Monday, September 11, 2017

Analyst: Time For RCN To Scale Back Warship Plans

By: ANDREA GUNN THE CHRONICLE HERALD
The growing price tag on Canada’s new fleet of warships has left some experts wondering if there’s a more economical solution to rebuilding the navy.

In June the federal government more than doubled the $26-billion budget to build 15 new Canadian Surface Combatant vessels — the first of which is expected to be delivered in 2026 — to $60 billion.

The U.K. revealed plans this week to buy five budget Type 31e general purpose frigates, on top of the eight type 26 global combat ships currently being constructed by BAE Systems, at a cost equivalent of about $400 million Canadian a piece. This is a fraction of what their Type 26 global combat ships — which are one of the designs in the running for Canada’s new fleet — will cost.

Ken Hansen, a retired navy commander and defence analyst, said Canada ought to follow countries like the U.K. and Denmark in scaling back on what he calls outrageous military-grade engineering standards as well as considering purchasing some vessels with more basic capabilities.

“(These standards are) driving defence procurement to ridiculously high extremes when in fact there is no imminent conflict that would justify that kind of expenditure,” he said.

“Historically . . . what we have always done is a high-low mix, and it makes no sense to be sending a really high capability ship off to low risk tasks,” he said.

According to Hansen, a large portion of shipbuilding costs are due to using extremely high engineering standards for systems and subsystems — things like water, power, heating and ventilation — that are commonly available, something that he said Denmark has managed to opt out of.

“They use Caterpillar diesel engines for diesel generators and they use stuff from their marine industry, the best industrial standard is good enough.”

Hansen said it was once thought that over engineering could improve survivability, but that’s no longer true with modern weaponry.

“Engineering standards will not save you for a torpedo hit or high-speed missile hit. The only thing that will absorb the destructive power of modern weaponry is size. So you’re better off to build it bigger and then use redundancy to get survivability, and that’s what the Danes do as well,” he said.

Instead of two diesel generators on a ship, Hansen said, the Danes will have four or six because because they’re a 10th of the cost of a military spec diesel generator.

“What’s driving the government to say ‘Oh we have to put all this extra money in the program,’ is that they’re allowing the navy to dictate this requirement when there’s no historical justification for it.

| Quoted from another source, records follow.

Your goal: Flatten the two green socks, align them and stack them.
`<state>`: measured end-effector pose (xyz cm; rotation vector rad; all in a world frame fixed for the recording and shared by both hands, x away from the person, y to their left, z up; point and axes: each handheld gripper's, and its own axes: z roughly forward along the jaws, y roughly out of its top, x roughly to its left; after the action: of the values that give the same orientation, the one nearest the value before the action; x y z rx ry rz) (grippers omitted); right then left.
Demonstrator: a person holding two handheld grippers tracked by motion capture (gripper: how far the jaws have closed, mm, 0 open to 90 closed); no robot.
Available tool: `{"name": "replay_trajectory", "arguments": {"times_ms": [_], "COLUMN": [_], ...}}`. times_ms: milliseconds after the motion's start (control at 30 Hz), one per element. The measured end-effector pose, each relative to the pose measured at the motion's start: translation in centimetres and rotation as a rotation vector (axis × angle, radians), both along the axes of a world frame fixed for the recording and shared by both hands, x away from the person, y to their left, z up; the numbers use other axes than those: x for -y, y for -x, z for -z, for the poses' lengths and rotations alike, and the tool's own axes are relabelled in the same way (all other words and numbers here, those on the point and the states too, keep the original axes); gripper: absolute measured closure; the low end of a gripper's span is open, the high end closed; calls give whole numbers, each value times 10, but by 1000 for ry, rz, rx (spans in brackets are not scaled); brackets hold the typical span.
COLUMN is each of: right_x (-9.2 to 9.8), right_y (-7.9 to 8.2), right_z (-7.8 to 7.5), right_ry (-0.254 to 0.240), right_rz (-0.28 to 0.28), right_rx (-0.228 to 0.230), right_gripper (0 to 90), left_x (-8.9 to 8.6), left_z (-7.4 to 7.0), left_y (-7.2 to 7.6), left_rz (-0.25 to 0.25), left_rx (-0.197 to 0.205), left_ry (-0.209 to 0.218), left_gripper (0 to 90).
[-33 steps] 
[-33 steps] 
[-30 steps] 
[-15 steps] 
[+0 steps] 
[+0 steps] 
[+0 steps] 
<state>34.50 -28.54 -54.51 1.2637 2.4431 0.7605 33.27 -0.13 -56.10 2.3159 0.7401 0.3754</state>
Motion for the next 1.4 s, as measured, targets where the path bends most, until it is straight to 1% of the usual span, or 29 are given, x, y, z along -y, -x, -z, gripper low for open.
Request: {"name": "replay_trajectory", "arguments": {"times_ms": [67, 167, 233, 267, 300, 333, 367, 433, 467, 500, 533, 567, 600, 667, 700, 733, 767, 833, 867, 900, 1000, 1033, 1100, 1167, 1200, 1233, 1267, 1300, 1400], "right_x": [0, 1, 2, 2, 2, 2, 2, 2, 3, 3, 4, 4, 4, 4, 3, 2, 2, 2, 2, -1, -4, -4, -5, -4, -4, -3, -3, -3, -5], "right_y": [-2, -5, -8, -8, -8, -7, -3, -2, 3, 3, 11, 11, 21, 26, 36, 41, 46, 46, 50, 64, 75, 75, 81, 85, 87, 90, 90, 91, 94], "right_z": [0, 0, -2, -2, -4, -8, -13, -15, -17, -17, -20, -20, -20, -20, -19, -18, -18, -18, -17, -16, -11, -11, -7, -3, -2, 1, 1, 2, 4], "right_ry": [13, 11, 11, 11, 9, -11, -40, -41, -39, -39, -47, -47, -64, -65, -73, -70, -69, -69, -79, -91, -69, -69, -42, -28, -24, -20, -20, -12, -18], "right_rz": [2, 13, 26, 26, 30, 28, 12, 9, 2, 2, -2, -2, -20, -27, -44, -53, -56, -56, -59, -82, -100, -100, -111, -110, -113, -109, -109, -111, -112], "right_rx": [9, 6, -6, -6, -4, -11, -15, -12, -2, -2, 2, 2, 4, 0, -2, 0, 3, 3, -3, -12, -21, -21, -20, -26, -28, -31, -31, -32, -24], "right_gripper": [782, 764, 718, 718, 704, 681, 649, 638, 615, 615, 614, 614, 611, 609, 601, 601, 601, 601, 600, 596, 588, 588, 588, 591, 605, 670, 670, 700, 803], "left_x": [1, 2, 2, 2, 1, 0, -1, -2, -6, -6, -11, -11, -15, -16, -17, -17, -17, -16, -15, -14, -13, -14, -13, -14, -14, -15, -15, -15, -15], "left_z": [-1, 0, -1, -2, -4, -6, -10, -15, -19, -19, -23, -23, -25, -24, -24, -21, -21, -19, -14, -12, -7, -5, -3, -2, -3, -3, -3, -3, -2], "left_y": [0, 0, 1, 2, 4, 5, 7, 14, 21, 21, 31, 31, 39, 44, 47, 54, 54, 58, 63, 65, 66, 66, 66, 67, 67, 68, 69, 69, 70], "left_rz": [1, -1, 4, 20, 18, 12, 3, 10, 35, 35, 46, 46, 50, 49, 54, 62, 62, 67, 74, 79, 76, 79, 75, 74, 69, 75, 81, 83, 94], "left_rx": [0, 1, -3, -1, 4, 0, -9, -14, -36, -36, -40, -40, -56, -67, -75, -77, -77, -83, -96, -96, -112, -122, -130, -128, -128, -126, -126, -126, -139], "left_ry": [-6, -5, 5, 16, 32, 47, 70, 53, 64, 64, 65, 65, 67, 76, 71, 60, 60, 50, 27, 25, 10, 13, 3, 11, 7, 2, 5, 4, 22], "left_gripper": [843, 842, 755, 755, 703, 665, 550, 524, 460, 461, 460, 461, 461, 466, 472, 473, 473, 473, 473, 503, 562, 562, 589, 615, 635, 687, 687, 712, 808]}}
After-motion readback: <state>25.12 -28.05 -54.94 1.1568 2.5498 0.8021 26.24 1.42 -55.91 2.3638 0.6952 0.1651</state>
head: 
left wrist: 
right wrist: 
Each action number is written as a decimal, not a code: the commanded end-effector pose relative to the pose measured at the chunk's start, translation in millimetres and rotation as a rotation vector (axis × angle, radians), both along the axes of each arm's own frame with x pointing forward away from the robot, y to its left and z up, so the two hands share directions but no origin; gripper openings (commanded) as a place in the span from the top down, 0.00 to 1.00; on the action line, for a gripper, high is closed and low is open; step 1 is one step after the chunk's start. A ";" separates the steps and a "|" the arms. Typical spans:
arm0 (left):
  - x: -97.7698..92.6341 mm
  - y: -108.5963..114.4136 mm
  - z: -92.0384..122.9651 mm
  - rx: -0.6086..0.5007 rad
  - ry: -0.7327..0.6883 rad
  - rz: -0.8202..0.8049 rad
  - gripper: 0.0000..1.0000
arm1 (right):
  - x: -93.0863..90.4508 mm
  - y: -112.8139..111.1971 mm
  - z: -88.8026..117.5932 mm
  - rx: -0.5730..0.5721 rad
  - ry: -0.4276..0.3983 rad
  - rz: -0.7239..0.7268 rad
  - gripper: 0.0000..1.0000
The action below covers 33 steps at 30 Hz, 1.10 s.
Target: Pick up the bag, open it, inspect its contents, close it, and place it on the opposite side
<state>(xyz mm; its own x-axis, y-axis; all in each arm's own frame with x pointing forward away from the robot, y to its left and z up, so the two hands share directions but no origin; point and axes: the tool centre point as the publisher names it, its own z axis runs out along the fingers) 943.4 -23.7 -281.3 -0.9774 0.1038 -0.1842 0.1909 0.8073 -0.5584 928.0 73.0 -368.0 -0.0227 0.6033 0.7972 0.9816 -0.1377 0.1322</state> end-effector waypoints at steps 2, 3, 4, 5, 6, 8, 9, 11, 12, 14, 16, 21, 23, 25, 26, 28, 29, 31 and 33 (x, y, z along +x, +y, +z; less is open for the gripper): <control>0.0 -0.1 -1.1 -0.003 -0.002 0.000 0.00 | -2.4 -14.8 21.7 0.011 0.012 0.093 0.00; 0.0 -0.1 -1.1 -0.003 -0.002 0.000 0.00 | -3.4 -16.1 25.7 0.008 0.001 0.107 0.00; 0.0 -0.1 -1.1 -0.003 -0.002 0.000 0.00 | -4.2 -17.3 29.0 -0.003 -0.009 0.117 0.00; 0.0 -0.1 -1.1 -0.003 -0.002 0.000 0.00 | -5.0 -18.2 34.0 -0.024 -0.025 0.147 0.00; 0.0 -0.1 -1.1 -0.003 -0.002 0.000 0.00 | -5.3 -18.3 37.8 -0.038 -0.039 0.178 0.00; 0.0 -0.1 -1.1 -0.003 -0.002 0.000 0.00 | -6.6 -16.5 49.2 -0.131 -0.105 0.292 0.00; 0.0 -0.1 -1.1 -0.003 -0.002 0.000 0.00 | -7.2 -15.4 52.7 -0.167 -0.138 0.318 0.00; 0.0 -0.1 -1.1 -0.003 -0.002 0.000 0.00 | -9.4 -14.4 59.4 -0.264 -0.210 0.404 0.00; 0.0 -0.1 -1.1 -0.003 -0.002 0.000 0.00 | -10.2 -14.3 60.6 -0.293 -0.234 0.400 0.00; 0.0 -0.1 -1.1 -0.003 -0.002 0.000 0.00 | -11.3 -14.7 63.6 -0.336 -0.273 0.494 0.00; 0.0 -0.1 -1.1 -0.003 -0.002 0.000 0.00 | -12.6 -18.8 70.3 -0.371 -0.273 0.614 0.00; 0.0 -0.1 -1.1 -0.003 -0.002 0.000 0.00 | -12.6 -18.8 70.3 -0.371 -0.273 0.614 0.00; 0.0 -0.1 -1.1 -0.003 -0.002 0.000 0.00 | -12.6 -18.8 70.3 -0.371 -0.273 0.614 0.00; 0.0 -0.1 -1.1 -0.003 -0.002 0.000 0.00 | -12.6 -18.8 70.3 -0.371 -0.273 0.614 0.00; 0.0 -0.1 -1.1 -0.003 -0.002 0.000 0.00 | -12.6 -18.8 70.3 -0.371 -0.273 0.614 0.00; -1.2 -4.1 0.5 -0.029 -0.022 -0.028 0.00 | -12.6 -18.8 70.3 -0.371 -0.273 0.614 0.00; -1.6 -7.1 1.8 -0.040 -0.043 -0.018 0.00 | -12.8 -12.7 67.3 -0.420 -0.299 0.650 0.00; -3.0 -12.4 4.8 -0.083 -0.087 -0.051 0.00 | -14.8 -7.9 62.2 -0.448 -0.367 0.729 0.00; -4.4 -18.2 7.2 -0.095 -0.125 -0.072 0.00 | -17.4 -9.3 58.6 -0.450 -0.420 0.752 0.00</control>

If you do the analysis on the lethality of modern systems for it, there’s no justification for it there either,” he said.

Hansen pointed out that the Arctic Offshore Patrol vessels currently being built by Irving in Halifax are being built to best commercial standards, which he said also has a positive impact on the Canadian economy.

“If it’s built to a best commercial standards there’s all kinds of Canadian companies that can contribute to its completion and there’s a real growth going on in Canadian industrial marine systems,” he said.

Steven Staples, vice-president of the Rideau Institute, called building a fleet of 15 single-class brand new surface combat vessels for the Canadian navy during a period when we’re primarily involved in land wars and air combat is a Cadillac plan.

“The navy is projecting on keeping a fleet that’s roughly the same size as it was at the height of the Cold War with what has not been a good rethink of what the role of the navy is in this time,” he said.

But Adam Lajeunesse, Irving Shipbuilding chair in Canadian Arctic maritime policy at St. Francis Xavier University, said building a new fleet that will sustain the navy for the next number of decades is not just about looking at what is needed to respond to the current threat landscape.

“We are buying these in the way that many states have always bought military equipment, not just to face current threats but as an insurance policy against what we may have to face in the future,” he said.